#### TO DO:
Repeat the lines below exactly as written, please, from the line with "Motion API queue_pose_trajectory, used" to the line with "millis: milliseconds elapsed", both lines included, and no others.

═══ RAW DATA

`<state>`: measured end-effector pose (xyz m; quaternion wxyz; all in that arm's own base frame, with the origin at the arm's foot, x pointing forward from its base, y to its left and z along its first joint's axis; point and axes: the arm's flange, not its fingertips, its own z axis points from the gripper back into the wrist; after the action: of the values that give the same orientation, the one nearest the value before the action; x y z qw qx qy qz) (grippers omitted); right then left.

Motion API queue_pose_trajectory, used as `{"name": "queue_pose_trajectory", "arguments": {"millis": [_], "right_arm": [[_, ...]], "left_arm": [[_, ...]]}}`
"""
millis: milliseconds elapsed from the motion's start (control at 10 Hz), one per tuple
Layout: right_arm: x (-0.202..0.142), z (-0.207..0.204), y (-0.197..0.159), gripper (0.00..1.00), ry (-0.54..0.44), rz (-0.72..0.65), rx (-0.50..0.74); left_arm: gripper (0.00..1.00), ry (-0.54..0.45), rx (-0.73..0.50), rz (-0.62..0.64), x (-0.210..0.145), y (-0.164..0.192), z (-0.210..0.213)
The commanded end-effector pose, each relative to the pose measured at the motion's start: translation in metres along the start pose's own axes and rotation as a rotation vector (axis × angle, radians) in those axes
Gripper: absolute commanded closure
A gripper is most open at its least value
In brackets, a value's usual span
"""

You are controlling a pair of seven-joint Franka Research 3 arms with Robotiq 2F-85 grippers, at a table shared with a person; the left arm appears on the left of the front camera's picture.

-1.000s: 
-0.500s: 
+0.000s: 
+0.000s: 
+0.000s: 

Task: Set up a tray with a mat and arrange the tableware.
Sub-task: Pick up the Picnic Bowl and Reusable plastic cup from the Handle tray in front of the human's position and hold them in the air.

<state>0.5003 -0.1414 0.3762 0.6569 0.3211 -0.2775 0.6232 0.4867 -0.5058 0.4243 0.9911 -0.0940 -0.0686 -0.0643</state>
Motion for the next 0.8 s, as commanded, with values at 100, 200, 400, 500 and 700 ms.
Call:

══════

#### OUTPUT BELOW:
Motion API queue_pose_trajectory, used as `{"name": "queue_pose_trajectory", "arguments": {"millis": [_], "right_arm": [[_, ...]], "left_arm": [[_, ...]]}}`
"""
millis: milliseconds elapsed from the motion's start (control at 10 Hz), one per tuple

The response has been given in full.